What this task involves:
Having located "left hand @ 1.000" in the listing below, write out its line and every following line exactly, last line included, without the pictures.

Data excerpt:
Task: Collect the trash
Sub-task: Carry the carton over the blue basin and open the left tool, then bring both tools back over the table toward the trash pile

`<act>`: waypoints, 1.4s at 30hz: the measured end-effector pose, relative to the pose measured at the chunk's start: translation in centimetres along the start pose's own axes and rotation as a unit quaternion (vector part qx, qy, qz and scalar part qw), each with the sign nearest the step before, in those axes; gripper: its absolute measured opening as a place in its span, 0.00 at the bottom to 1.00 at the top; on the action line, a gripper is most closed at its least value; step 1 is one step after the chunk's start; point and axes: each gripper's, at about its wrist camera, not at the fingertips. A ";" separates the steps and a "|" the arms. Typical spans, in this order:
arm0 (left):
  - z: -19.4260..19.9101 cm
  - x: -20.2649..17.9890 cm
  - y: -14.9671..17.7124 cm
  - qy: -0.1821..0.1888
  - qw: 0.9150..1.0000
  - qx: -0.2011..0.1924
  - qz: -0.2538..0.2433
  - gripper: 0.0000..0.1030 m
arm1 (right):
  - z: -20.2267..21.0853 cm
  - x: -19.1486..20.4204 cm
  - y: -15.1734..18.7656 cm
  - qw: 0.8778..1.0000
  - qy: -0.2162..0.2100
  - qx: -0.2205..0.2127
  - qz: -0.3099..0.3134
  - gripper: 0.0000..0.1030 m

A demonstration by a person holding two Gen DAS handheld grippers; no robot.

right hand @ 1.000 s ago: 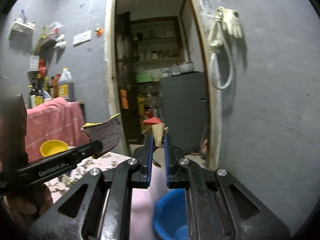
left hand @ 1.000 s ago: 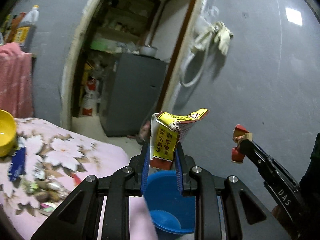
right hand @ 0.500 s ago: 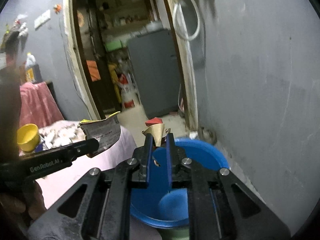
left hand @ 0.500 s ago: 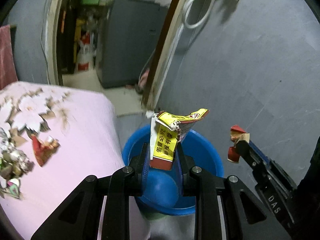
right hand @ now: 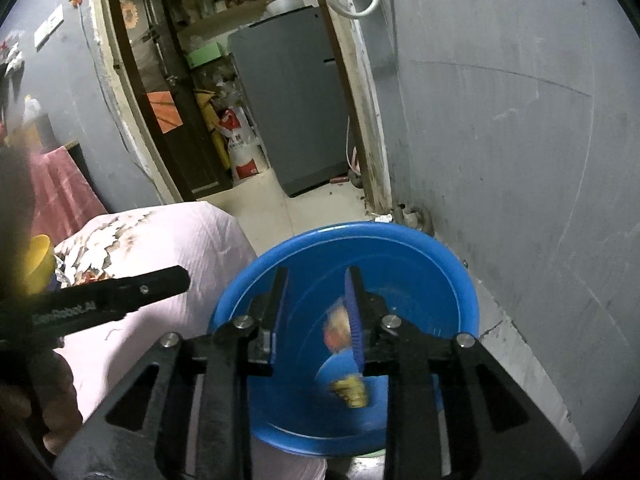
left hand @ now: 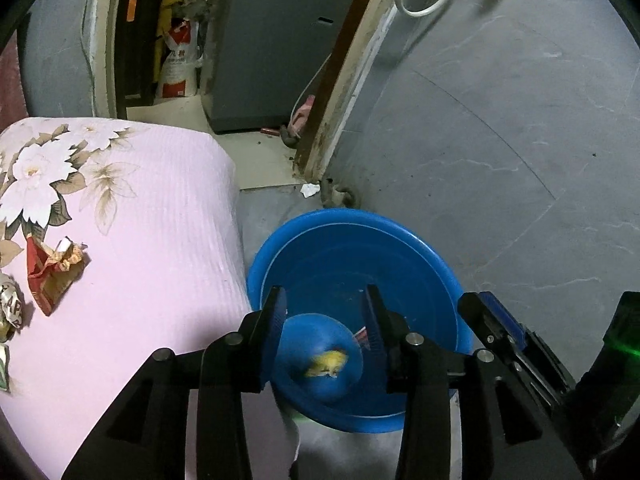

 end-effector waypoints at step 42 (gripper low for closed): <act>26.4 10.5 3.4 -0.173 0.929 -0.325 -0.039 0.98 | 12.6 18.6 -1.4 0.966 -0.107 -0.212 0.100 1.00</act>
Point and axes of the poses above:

Written solution:
left hand @ 1.000 s ago: 
right hand @ 0.500 s ago: 
left hand @ 0.500 s ago: 
right hand @ now: 
left hand @ now: 

 end-effector waypoints at step 42 (gripper low for closed): <act>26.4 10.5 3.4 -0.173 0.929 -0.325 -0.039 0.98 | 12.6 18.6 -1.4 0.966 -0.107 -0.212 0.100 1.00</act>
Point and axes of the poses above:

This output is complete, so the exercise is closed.